カガノミハチ『アド・アストラ -スキピオとハンニバル-』

タイトルはラテン語の Per aspera ad astra (Through hardships to the stars) という格言から。後のスキピオ・アフリカヌス (Scipio Africanus)が、カルタゴの名将ハンニバル・バルカ (Hannibal Barca) という困難に打ち克ち、ついには倒すという物語を、全13巻の漫画で綴るもの。

この二人の戦いはきちんと読んでみたかったので、とても楽しかった。

戦史上著名な、カンナエの戦い、ザマの戦いを絵としてみることができたので、非常にわかりやすかった。

マイナス点は、感情を持たない虚な雷神の子としてのハンニバルのエピソードが第一話で語られるのだが、これが背骨になりきれていない点。孤高の天才の悲しみというのにもちょっと惜しい。彼と戦いそして最後に勝つ大スキピオも、うまくやってはいると思うが、どうしてその歳で最高権力者を目指すのかという個人的な欲望というか動機が今一つわからなかったというところか。そこは、私の感受性の問題かもしれないのだが。

あと、かなりリアルだからこそ、触れて欲しかったのは、約20年、イタリア半島で戦ったハンニバルは、彼の軍隊は基本的には移動国家のようなもののはずで、そうなるとどういう運営をしていたのかという点。共和制ローマは、軍人は徴兵制で、植民地に移住してそこで退役して家族を持つということをやって国土を広めていった。ハンニバルは、カルタゴからの支援も特に受けているように見えないし(ローマに制海権を取られていたので、実際兵站をなんとかできたとも思えないし)、どうやっていろんなものを調達できていたのかが、今ひとつわからない。ガリア人も、自分の民族の土地から離れて、南イタリアにいたときって、どうしていたんだろうね?

まあそういうことを書き始めると、話の筋がずれるから、単純にハンニバルスキピオの戦いというところに焦点を絞るのは良かったと思うのだけれど。

ハンニバル・バルカ / Hannibal Barca

ハンニバルといえば、あらゆる映画でその名を馳せる。

ハンニバル・レクターといえば、『羊たちの沈黙』の天才博士のことだし、あだ名のハンニバルといえば『特攻野郎Aチーム』の大佐のことだ。

名前としては出てこないが『銀河英雄伝説』のローエングラム伯の登場シーンも、ハンニバルの登場を思わせる演出だし、まあ、何らかの引用には必ず出てくる。

名リーダーであり、あらゆる困難に打ち克ち、必ずミッションを完了する戦争の天才。

その元ネタが、ハンニバル・バルカ /Hannibal Barca。紀元前2−3世紀に活躍したカルタゴ(現チュニジア)の名将である。 
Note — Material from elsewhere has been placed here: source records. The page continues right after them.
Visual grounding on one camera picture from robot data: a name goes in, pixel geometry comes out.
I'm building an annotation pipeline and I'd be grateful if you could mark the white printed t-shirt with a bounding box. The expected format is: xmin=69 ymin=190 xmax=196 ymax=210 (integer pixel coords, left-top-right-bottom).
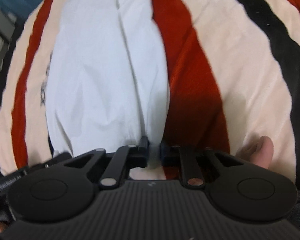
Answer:
xmin=45 ymin=0 xmax=170 ymax=167

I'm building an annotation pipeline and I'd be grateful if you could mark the person's right hand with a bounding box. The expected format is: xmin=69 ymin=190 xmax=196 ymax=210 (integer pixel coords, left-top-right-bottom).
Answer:
xmin=236 ymin=136 xmax=274 ymax=169

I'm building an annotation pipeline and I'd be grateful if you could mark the striped red black cream blanket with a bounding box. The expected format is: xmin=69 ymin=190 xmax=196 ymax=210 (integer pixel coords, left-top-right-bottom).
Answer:
xmin=0 ymin=0 xmax=300 ymax=189

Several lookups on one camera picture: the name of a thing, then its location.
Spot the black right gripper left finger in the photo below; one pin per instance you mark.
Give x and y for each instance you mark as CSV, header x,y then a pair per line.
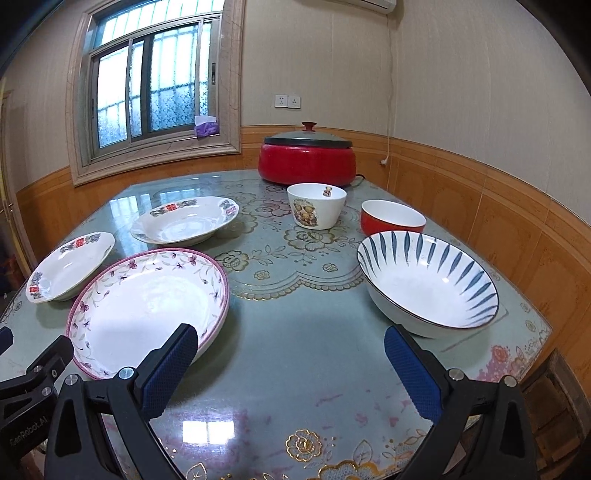
x,y
78,446

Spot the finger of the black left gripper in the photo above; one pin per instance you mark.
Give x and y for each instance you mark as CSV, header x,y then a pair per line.
x,y
43,371
6,339

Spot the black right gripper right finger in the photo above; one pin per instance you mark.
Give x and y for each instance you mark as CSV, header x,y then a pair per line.
x,y
480,430

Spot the pink floral rimmed plate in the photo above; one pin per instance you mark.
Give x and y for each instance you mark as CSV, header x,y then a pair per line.
x,y
133,306

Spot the red bowl white inside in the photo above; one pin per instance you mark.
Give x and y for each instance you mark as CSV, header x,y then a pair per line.
x,y
382,215

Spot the small white red-patterned plate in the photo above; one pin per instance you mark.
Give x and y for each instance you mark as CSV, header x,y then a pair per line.
x,y
65,271

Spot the white bowl blue leaf pattern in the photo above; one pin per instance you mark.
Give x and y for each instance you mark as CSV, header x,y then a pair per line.
x,y
431,287

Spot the large white red-patterned plate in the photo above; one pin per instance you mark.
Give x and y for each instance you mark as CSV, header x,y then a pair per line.
x,y
184,222

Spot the purple tissue pack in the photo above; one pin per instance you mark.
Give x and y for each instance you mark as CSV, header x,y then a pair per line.
x,y
205,126

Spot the white teddy bear bowl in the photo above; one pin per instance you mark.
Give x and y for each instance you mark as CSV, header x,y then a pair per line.
x,y
316,206

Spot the red electric cooking pot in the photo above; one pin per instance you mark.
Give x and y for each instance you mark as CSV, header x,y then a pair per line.
x,y
288,165

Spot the dark pot lid red knob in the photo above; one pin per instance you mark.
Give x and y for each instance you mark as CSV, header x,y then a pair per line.
x,y
308,137

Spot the white air conditioner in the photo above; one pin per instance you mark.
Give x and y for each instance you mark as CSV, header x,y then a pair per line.
x,y
384,7

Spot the window with grey frame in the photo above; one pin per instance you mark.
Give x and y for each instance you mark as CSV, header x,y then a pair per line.
x,y
139,72

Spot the white wall socket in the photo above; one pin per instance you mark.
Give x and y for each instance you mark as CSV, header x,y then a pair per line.
x,y
281,101
294,102

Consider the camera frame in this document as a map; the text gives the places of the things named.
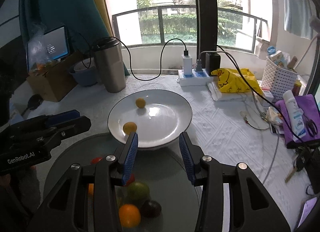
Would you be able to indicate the white plate dark rim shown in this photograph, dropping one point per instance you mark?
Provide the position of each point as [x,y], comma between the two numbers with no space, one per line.
[165,115]

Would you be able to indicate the tablet screen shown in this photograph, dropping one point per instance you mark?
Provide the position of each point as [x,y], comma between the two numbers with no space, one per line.
[57,42]

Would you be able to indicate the dark plum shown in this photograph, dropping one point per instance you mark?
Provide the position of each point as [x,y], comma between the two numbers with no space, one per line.
[151,209]

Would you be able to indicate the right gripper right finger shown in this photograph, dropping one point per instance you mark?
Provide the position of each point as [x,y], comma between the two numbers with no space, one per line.
[251,206]

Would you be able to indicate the white spray bottle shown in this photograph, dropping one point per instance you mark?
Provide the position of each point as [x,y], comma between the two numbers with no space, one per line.
[295,115]

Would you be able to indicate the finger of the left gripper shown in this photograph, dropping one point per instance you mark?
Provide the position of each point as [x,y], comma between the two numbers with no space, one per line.
[65,114]
[62,127]

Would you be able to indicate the teal curtain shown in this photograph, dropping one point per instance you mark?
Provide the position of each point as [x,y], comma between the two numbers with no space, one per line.
[81,17]

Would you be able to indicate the blue plastic bowl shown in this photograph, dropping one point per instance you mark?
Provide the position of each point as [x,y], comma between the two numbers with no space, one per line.
[84,72]

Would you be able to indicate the yellow plastic bag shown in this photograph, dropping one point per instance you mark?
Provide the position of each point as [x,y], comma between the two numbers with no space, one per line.
[230,81]

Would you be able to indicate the balcony railing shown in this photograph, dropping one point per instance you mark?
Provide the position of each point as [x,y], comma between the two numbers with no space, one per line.
[157,24]

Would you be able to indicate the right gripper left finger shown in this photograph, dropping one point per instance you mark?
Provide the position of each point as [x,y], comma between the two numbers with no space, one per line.
[64,207]

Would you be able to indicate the white usb charger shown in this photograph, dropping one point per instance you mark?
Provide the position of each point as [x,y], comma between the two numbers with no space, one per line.
[187,65]

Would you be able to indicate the yellow small fruit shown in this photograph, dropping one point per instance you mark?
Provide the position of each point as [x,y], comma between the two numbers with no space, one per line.
[140,102]
[129,127]

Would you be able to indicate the green lime fruit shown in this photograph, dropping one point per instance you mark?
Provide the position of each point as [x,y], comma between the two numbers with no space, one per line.
[138,192]

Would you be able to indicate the black scissors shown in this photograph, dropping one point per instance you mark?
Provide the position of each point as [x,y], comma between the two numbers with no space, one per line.
[311,127]

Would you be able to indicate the white plastic basket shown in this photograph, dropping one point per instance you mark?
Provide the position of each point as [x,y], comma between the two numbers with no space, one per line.
[277,80]

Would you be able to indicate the stainless steel tumbler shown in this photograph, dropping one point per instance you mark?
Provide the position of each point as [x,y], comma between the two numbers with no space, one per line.
[109,63]

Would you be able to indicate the white power strip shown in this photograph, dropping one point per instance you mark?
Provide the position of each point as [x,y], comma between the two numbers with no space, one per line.
[198,78]

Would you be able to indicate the orange tangerine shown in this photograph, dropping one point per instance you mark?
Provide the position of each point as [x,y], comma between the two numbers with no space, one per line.
[129,216]
[90,189]

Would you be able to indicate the clear plastic fruit bag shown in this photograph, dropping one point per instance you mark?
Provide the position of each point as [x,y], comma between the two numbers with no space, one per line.
[38,57]

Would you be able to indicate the purple pouch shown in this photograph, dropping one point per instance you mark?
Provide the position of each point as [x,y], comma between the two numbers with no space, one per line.
[308,105]

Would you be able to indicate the black power adapter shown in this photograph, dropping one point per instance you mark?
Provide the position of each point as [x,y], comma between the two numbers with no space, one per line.
[213,61]

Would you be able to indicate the round grey placemat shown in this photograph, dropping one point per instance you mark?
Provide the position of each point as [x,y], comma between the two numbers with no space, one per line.
[162,170]

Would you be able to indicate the red tomato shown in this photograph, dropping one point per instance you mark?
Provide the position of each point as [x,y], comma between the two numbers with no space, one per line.
[130,180]
[95,160]

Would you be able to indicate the brown cardboard box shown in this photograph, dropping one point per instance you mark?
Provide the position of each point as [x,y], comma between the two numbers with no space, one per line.
[56,82]

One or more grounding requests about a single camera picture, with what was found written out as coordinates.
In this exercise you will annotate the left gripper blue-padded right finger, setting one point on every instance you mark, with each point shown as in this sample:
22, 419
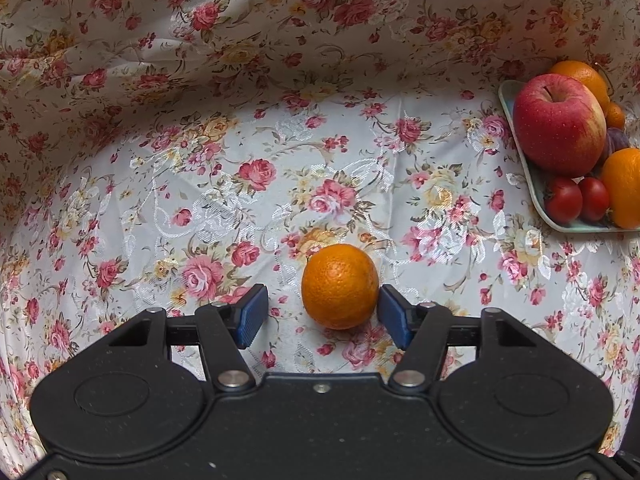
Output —
403, 320

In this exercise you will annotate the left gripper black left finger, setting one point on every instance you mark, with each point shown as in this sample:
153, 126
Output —
240, 321

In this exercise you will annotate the small mandarin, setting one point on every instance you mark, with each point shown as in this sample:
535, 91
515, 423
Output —
615, 116
340, 287

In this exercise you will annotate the light green rectangular tray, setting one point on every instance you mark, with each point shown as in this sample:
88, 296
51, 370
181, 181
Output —
536, 179

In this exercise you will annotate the red tomato tray front-left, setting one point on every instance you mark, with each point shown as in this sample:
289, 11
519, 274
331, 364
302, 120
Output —
562, 200

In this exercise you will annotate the floral tablecloth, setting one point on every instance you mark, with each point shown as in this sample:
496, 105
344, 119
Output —
170, 153

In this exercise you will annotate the red tomato tray front-right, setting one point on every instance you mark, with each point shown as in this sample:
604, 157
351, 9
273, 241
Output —
595, 199

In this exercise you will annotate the large red apple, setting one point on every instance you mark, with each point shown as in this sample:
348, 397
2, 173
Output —
559, 125

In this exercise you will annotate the large orange with stem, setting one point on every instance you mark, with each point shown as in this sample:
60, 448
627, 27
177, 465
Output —
620, 175

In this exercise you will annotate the purple plum tray rear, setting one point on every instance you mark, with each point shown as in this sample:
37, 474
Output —
615, 140

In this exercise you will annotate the small mandarin on tray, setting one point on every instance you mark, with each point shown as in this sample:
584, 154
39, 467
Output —
615, 116

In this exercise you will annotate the rear orange with stem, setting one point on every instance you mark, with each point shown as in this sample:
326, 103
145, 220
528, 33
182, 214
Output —
588, 76

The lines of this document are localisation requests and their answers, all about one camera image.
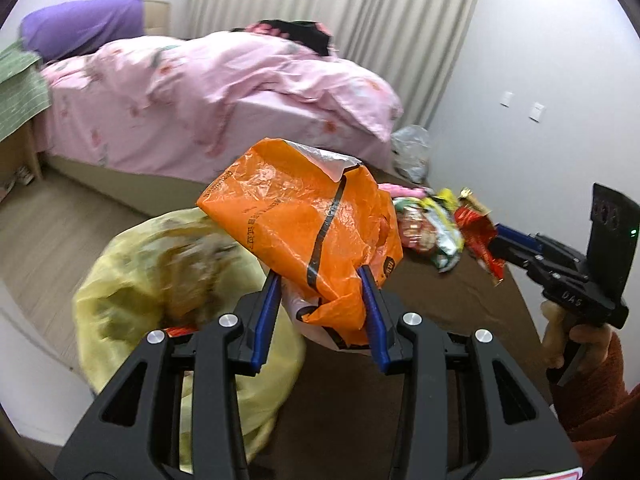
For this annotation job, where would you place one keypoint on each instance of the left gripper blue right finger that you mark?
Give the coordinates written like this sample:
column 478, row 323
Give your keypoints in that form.
column 375, row 317

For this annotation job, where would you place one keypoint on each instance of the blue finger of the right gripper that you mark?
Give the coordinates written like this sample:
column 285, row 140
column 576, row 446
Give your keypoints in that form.
column 517, row 238
column 514, row 251

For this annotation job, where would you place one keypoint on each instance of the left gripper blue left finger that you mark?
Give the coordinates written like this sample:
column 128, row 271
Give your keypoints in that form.
column 257, row 313

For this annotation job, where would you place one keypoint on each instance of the red snack wrapper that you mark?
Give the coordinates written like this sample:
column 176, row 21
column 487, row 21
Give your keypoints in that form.
column 473, row 222

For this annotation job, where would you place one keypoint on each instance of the orange plastic bag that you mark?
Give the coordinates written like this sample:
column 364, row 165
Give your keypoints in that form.
column 315, row 218

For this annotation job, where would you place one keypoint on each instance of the yellow white snack bag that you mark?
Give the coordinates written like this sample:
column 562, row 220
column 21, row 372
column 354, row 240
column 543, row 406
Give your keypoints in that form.
column 439, row 209

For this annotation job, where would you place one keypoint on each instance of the green white snack bag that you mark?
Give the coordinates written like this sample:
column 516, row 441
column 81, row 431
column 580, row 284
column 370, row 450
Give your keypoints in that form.
column 416, row 230

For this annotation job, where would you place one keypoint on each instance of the orange sleeve forearm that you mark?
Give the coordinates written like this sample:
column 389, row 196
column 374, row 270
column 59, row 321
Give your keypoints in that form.
column 601, row 417

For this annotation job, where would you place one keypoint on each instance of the yellow trash bag bin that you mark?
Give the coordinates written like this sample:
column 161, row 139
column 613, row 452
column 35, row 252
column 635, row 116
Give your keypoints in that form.
column 181, row 270

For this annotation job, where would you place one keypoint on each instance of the person's right hand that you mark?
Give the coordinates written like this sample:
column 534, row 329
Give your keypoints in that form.
column 557, row 335

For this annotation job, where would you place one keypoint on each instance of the brown table cloth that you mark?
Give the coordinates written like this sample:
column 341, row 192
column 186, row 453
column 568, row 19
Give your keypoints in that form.
column 452, row 390

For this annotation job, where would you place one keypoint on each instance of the pink caterpillar toy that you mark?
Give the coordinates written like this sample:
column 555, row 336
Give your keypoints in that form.
column 400, row 191

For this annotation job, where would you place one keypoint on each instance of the clear plastic bag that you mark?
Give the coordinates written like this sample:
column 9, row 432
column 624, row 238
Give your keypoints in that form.
column 411, row 150

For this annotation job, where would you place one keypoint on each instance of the pink floral duvet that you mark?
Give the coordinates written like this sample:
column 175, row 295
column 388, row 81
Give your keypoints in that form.
column 250, row 75

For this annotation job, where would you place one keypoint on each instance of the bed with pink sheet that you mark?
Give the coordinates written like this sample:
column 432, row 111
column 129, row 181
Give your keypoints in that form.
column 210, row 110

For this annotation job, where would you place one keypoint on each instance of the striped beige curtain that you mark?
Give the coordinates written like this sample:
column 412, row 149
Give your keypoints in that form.
column 412, row 44

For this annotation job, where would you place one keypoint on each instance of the black pink clothing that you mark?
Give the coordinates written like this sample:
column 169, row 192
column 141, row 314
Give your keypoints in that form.
column 312, row 35

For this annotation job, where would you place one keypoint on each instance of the wooden nightstand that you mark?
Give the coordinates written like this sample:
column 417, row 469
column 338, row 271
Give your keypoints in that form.
column 18, row 150

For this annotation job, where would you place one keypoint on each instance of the purple pillow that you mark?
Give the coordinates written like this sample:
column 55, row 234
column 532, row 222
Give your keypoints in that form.
column 80, row 27

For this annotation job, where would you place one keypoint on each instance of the white wall socket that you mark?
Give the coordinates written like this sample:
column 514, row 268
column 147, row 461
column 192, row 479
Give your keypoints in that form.
column 536, row 112

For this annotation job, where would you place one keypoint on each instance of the white wall switch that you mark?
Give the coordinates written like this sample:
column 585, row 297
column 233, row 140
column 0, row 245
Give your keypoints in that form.
column 506, row 99

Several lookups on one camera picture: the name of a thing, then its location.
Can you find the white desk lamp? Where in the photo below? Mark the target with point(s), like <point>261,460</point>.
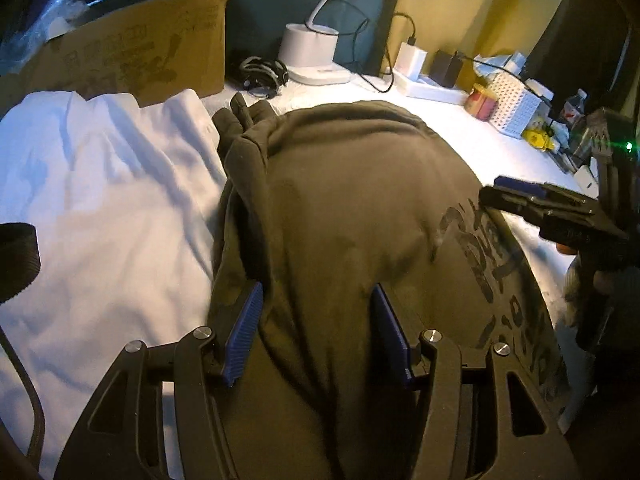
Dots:
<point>307,50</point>

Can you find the plastic water bottle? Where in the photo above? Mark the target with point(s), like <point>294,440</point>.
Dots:
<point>574,108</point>

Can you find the brown t-shirt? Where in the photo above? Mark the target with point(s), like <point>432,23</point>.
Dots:
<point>320,205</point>

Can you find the white power strip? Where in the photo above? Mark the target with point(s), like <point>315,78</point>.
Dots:
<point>426,89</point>

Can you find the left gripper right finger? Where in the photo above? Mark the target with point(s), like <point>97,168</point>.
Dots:
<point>456,412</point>

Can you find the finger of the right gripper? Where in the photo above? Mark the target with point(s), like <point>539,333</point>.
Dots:
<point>543,192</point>
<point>520,207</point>

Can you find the white garment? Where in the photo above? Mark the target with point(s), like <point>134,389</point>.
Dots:
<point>123,199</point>

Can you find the white phone charger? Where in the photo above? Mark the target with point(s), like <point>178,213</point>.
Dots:
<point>409,61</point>

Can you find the tissue box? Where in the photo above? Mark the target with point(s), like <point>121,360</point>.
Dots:
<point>587,182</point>

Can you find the yellow curtain left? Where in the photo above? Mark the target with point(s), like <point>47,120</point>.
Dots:
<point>485,27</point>

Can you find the teal curtain left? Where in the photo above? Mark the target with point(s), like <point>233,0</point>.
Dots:
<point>255,27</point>

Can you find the yellow snack bag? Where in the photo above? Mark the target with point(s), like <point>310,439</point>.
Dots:
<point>539,139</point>

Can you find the white perforated basket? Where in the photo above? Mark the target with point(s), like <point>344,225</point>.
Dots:
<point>516,105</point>

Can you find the black power adapter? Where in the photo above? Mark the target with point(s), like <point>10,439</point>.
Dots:
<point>446,68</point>

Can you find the red tin can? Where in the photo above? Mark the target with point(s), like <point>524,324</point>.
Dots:
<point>481,103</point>

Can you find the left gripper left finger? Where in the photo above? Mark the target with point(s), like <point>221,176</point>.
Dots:
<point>120,433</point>

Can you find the glass jar white lid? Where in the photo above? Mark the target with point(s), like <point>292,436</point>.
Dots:
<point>544,94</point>

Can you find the cardboard box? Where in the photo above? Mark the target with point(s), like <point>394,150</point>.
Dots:
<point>152,50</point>

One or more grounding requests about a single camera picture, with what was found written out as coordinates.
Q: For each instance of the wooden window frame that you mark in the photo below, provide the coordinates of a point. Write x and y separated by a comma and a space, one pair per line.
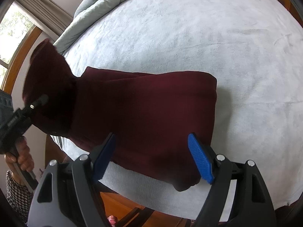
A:
18, 58

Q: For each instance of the grey-green quilt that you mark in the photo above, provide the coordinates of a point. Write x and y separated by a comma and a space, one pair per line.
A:
87, 13

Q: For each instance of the beige curtain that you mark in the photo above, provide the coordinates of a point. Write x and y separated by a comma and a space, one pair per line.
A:
48, 15

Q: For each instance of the maroon pants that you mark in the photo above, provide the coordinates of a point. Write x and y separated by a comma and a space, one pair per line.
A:
151, 115

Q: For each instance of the person's left hand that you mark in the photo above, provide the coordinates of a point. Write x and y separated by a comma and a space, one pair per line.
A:
25, 160

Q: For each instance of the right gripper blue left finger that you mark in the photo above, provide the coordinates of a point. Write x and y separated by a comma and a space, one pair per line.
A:
101, 156

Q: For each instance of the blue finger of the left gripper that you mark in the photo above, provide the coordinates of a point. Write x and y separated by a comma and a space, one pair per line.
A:
34, 107

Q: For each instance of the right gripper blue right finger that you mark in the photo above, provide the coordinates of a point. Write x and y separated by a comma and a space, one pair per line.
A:
202, 156

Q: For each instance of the white fleece bed sheet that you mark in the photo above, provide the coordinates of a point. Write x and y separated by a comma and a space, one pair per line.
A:
157, 72

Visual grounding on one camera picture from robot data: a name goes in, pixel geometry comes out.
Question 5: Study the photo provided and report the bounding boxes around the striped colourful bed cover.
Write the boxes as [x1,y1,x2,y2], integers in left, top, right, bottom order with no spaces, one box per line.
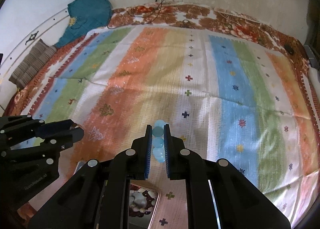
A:
[22,26,319,226]

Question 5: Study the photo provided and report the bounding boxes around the left hand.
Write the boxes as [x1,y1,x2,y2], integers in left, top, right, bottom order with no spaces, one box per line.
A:
[17,202,37,221]

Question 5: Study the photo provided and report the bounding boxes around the teal cloth garment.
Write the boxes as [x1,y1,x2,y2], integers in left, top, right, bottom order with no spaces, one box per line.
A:
[55,0,112,48]

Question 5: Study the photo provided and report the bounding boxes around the striped grey pillow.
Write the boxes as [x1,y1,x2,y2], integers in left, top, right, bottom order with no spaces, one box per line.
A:
[9,39,57,89]

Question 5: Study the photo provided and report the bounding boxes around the red floral bed sheet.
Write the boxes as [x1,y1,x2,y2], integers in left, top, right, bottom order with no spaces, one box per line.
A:
[4,1,311,117]

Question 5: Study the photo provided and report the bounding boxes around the light blue bead bracelet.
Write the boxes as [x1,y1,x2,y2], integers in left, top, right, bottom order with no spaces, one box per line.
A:
[151,119,167,165]

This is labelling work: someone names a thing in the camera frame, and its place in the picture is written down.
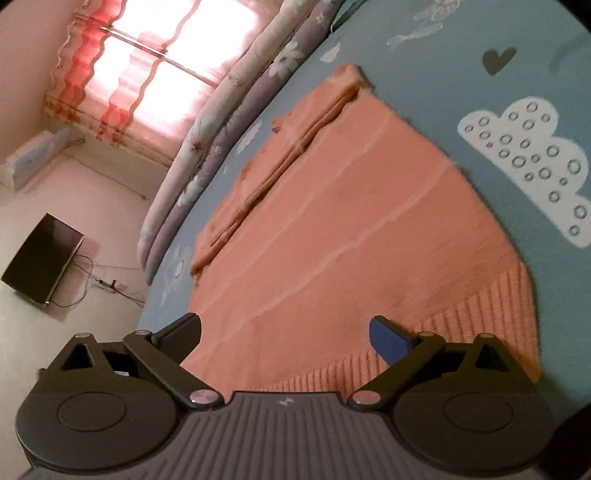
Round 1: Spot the salmon pink knit sweater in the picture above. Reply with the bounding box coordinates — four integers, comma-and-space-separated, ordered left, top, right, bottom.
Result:
182, 64, 541, 396

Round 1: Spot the black flat television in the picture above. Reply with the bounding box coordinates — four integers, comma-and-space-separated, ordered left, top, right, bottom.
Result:
1, 213, 85, 305

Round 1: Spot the white air conditioner unit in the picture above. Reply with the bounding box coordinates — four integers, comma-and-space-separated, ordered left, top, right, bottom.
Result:
1, 127, 71, 191

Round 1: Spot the pink red striped curtain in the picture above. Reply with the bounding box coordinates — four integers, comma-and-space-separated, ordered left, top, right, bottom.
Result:
45, 0, 281, 166

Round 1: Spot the floral folded quilt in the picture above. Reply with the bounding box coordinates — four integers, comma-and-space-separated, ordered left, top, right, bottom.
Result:
137, 1, 342, 284

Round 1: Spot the blue patterned bed sheet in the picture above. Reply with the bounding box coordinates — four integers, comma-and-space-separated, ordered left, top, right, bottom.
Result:
139, 1, 590, 419

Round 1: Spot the black power cable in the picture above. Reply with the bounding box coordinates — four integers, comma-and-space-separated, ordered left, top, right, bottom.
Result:
49, 253, 148, 309

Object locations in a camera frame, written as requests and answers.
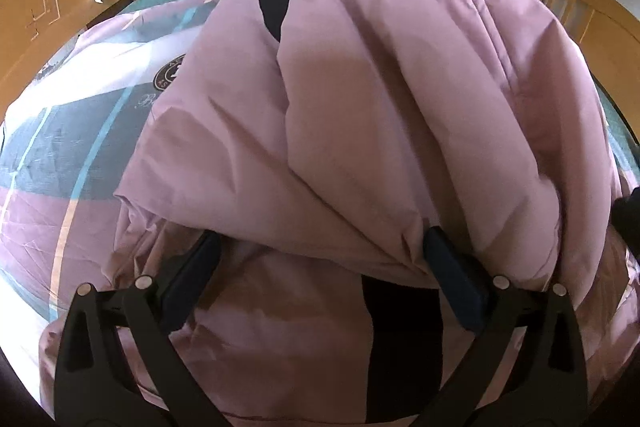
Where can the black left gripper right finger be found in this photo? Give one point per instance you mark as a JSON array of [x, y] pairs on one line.
[[526, 364]]

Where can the wooden headboard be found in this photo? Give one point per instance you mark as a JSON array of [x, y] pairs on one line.
[[608, 36]]

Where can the pink plaid quilt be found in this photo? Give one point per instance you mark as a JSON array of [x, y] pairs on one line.
[[68, 138]]

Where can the pink black hooded jacket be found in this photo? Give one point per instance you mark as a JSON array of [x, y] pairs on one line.
[[331, 136]]

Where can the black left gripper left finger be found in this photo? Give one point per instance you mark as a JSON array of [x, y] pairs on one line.
[[117, 366]]

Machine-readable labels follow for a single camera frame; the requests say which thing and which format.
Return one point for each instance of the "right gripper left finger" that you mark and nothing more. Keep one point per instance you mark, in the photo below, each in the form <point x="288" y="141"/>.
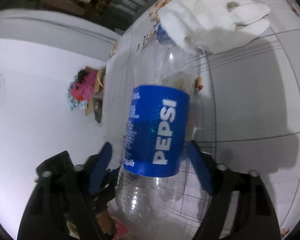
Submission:
<point x="27" y="228"/>

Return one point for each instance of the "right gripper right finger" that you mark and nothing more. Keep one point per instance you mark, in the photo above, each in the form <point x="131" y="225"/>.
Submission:
<point x="240" y="206"/>

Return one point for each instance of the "clear Pepsi bottle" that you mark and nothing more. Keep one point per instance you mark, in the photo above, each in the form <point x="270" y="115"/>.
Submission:
<point x="161" y="118"/>

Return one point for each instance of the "white tissue paper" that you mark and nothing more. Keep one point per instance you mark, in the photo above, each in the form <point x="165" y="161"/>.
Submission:
<point x="215" y="26"/>

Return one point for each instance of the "person's left hand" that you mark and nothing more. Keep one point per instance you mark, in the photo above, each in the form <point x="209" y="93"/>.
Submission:
<point x="106" y="223"/>

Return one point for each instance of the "pink clothing bundle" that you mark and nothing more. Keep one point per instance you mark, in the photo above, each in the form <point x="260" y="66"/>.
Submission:
<point x="82" y="89"/>

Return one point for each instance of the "brown cardboard box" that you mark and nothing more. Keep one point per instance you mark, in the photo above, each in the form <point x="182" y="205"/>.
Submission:
<point x="99" y="84"/>
Hannibal Slodtz Louvre MR2093.jpg
Sébastien Slodtz (French, 1655–1726) - Jastrow (2006), パブリック・ドメイン, リンクによる

 

なぜ、彼は名将とされるのか。

それは、BC221年、イベリア半島東岸の現スペインはバレンシア州バレンシア県のサグント /Sagunto、当時のSaguntumから、アルプス山脈を越えて、BC218年、当時の世界一の大国の共和制ローマに攻め込み、約20年に渡って蹂躙するという第二次ポエニ戦争 (Second Punic War / Secundum Bellum Punicum) を率いた将軍だからだ。

 

Hannibal route of invasion.gif
Frank Martini. Cartographer, Department of History, United States Military Academy - The Department of History, United States Military Academy [1], CC 表示-継承 3.0, リンクによる

 

塩野七生ローマ人の物語』では、イタリアではいまだに子供にいい子にしていないとハンニバルがくるよ、と言って震え上がらせるという話が載っていたが、ちなみに、複数のイタリア人に聞いたところそんなことはなかった。ナマハゲ的な扱いのハンニバルはすでに御伽噺の世界かもしれない。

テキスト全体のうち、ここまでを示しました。